August 9th, 2020 ~ by admin

The Forgotten Ones: HP Nanoprocessor

Original Nanoprocessor prototypes from 1974-75. Note hand written wafer number, open die cover and early part number (94332)

Back in the 1970’s the Loveland Instrument Division (LID) of HP in Colorado, USA was the forefront of much of HP’s computing innovation.  HP was a leader, and often THE leader in computerized instrumentation in the early 1970’s.  From things like calculators, to O-scopes to desktop computers like the 9825 and 9845 series.  HP made their own processors for most all of these products.  The early computers were based on the 16-bit Hybrid processor we talked about before.  At around the same time, in 1974, the HP LID realized they needed another processor, a control oriented processor that was programmable, and could be used to control the various hardware systems they were building.  This didn’t need to be a beast like the 16-bit Hybrids, but something simpler, inexpensive, and very fast, it would interface and control things like HPIB cards, printers, and the like.  The task of designing such a processor fell to Larry Bower.

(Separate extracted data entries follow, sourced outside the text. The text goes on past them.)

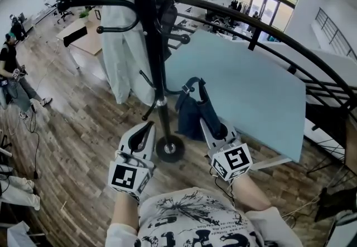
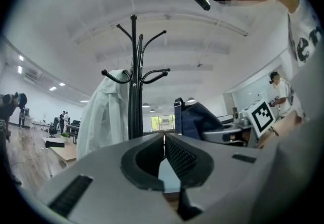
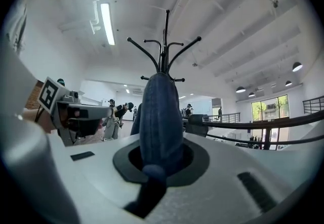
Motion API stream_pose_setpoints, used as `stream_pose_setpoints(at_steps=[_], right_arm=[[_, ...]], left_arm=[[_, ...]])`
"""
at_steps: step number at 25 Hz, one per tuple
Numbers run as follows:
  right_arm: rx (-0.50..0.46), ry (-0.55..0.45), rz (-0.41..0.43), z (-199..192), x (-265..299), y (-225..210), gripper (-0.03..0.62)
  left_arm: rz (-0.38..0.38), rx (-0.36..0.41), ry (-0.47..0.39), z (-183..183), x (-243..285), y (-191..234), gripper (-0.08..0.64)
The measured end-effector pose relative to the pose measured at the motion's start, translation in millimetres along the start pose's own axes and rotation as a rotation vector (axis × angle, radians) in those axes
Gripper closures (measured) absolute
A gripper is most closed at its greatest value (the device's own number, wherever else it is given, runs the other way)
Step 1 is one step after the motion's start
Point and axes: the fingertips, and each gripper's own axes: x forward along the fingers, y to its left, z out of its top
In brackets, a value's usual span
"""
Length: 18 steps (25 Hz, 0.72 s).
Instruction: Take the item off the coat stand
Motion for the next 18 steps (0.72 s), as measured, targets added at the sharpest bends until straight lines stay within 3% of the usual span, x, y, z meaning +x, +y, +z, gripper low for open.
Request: stream_pose_setpoints(at_steps=[18], right_arm=[[-0.024,-0.032,-0.014,14,-1,-6,0.58]], left_arm=[[0.009,0.008,0.003,0,2,6,0.555]])
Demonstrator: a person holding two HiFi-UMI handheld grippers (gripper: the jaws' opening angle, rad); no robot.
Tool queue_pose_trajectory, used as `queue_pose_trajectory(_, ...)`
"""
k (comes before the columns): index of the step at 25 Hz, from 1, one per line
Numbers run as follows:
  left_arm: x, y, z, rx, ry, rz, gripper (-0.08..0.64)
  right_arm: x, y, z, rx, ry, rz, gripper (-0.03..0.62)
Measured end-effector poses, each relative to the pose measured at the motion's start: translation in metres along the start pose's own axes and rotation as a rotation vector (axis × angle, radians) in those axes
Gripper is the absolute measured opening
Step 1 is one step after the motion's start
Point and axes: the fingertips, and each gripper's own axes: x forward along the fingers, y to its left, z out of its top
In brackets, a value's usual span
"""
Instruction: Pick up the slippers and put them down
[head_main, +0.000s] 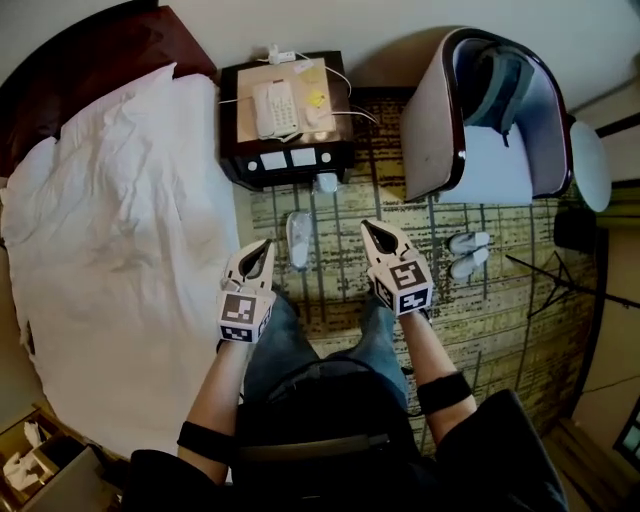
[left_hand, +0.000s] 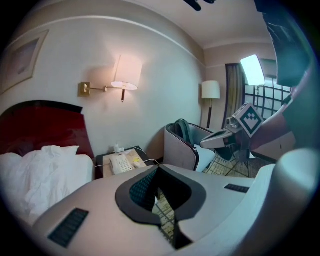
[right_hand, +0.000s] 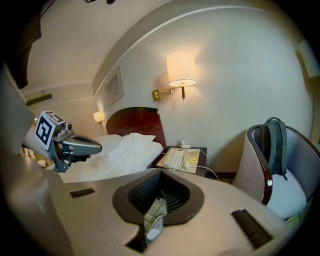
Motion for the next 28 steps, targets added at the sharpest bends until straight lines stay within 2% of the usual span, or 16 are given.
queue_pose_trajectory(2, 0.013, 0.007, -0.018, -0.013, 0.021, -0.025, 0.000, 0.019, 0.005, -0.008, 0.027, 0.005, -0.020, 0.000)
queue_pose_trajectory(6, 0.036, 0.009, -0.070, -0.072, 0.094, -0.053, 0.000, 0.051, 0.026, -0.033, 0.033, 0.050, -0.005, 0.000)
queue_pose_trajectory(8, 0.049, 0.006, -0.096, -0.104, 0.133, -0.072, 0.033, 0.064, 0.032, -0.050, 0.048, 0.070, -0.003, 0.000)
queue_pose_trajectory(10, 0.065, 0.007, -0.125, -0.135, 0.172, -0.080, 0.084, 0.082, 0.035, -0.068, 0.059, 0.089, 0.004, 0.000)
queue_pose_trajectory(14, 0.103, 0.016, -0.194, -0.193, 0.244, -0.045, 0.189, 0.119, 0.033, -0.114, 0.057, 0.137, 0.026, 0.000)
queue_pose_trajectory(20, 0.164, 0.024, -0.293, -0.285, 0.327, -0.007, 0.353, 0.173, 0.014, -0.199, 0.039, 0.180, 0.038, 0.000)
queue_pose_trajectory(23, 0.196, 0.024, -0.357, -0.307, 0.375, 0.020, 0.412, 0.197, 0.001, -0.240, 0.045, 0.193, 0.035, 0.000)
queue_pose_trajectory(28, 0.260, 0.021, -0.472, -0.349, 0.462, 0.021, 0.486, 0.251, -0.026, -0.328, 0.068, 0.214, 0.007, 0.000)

The result was a Control Oriented Processor called the HP nanoprocessor.  Internally it was given the identifier 94332 (or 9-4332), not the most elegant name, but its what was on the original prototypes and die.   The goal was to use HP’s original 7-micron NMOS process (rather then the new 5-micron NMOS-II process) to help save costs and get it into production quickly.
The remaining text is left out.